Financial fraud cases rise by a third

23rd April 2021

Complaints about fraud made to companies in the finance sector were up by almost a third (29%) in 2020, according to Resolver’s latest research.

The Fraud complaint figures rose by 29% to hit more than 3,600 in 2020 with the report revealing that accounts being opened fraudulently using fake identification, from bank accounts to payday loans and credit agreements. Money was also debited from bank accounts and credit cards without authorisation.

Whilst fraudulent activity not being properly addressed by businesses, resulting in markers on credit reference files being placed in error with scam victims not being able to report or recall money after being conned by fraudsters and reporting it to their bank.

Resolver has already seen more than 750 complaints about fraud and financial firms in the first few months of 2021. The rise in fraud-related complaints is concerning, given that complaints to financial service providers across the board fell by a third in 2020. Our data also shows that almost a fifth (18%) of the complaints were escalated to the Financial Ombudsman Service (FOS) last year, suggesting many firms are not resolving matters effectively or within eight weeks.

The full scale of losses to fraudsters in the UK is still not fully known as fraud remains under-reported. According to UK Finance, in the first six months of 2020 (the most recent figures available) £853 million in fraudulent transactions were attempted or succeeded – and that’s just through bank accounts, cheques and cards. This does not include hijacked shopping accounts, fake websites and other non-financial fraud.

Resolver’s CEO, Alex Neill, said “Despite campaigning for over a decade for more funding and powers to tackle scammers, fraud levels have never been higher.  During the pandemic scams and frauds have flourished and people are being bombarded with text messages, phone calls or emails on a daily basis.”

“While the efforts of some banks to pay back lost money is commendable, I believe the focus needs to be on actually stopping the fraud or scams happening in the first place. Enough is enough it should be a joint priority for business and government to stop the problem at its source.”

Holly Andrews, Managing Director of KIS Finance, said “During the pandemic, fraud levels across the UK have reached an all-time high. Scammers are preying on people’s worries and concerns surrounding Covid-19 and have been using it to their advantage for the past year.”

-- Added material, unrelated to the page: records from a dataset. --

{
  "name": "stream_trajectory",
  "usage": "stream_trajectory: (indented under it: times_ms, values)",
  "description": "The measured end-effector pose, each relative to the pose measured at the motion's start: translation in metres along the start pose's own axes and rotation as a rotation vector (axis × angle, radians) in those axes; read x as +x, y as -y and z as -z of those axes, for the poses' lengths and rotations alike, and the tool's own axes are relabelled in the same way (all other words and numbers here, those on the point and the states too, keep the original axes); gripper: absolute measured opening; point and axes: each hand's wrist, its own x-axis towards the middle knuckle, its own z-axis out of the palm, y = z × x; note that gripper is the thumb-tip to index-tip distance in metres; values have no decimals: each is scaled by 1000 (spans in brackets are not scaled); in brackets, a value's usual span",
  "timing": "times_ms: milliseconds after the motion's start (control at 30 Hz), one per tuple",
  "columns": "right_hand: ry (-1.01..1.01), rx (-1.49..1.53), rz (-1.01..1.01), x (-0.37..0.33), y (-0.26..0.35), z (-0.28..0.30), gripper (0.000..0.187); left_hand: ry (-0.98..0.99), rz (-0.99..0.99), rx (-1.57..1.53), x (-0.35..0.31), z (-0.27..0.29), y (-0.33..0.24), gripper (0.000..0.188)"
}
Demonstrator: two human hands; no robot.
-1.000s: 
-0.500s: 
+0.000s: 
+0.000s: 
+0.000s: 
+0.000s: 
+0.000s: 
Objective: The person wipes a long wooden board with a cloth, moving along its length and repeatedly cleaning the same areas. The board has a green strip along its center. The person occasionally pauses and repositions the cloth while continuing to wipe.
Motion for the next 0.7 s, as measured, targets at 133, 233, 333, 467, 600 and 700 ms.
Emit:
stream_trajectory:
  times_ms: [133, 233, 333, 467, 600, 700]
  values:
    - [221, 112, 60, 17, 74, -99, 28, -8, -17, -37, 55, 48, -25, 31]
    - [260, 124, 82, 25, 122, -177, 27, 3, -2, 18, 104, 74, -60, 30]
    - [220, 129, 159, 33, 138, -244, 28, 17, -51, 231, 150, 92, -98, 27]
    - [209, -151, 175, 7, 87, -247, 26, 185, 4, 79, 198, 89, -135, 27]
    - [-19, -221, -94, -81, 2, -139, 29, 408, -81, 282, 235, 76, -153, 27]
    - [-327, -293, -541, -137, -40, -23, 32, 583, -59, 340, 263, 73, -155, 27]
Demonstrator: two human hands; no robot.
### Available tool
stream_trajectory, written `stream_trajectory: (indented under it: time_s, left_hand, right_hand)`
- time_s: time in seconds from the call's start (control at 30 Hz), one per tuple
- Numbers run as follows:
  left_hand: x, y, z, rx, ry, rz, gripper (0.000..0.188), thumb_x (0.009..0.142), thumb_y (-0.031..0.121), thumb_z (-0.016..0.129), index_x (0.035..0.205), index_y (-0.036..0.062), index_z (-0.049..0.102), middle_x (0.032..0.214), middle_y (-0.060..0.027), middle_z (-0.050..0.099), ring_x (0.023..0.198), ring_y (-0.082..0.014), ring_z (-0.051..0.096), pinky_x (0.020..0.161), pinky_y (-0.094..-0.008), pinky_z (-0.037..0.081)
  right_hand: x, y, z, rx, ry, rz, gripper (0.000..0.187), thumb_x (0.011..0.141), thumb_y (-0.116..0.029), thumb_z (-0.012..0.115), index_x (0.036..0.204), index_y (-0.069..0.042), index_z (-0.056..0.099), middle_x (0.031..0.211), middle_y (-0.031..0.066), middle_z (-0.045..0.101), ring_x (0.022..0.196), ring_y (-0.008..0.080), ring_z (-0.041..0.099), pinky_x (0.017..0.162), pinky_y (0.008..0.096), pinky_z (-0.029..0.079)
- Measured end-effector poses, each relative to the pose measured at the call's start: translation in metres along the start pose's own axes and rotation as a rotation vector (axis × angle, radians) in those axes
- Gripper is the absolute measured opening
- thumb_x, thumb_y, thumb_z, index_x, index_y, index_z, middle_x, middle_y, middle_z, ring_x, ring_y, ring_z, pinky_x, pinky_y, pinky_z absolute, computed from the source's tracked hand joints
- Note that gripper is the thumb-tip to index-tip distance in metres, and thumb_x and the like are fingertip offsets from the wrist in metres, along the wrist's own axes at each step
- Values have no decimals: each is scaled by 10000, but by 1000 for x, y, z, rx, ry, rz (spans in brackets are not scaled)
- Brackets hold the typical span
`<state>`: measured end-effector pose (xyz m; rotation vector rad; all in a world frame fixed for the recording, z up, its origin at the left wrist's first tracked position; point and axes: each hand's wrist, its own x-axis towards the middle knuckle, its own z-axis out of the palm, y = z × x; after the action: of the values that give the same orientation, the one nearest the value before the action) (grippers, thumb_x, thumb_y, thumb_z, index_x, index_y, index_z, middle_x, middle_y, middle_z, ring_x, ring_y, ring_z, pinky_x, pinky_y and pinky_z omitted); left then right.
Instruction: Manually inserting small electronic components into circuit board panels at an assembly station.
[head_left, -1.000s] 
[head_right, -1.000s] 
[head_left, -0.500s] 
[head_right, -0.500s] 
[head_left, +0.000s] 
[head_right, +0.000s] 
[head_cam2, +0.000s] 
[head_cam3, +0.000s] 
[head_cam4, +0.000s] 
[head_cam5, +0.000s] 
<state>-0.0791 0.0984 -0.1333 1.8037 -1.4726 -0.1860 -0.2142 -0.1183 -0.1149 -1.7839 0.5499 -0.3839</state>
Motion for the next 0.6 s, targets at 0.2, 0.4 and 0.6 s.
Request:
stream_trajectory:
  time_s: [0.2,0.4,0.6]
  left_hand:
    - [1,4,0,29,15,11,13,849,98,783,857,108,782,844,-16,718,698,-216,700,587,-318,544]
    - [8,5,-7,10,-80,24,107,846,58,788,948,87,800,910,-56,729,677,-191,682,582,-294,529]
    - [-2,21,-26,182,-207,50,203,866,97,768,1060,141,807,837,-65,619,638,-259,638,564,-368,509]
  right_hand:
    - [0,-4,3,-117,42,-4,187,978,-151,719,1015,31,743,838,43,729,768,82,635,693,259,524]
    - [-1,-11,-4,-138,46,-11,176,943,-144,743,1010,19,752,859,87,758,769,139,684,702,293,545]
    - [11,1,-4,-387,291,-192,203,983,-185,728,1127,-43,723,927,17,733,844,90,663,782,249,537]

“The complaints received and cases actually reported to the relevant authorities is just the tip of the iceberg when it comes to financial fraud. People can often feel ashamed or embarrassed to have fallen for a scam and therefore many cases go unreported. So the fact that reported fraud figures are so high, only makes the actual figures even more worrying.”

“Banks have made big steps forward over the last couple of years in terms of helping customers who have fallen victim to fraud. The ‘APP scams voluntary code’ and the ‘confirmation of payee’ scheme have both prevented scams and helped those who have fallen victim to get their money returned.”

“However, more needs to be done to stop these scams from happening in the first place. The key to stopping financial fraud is awareness. The more people that are aware of how the most common scams work, the fewer people that will fall victim. Banks, businesses, and the government must do everything they can to educate people on how they can be targeted and how to detect a scam.”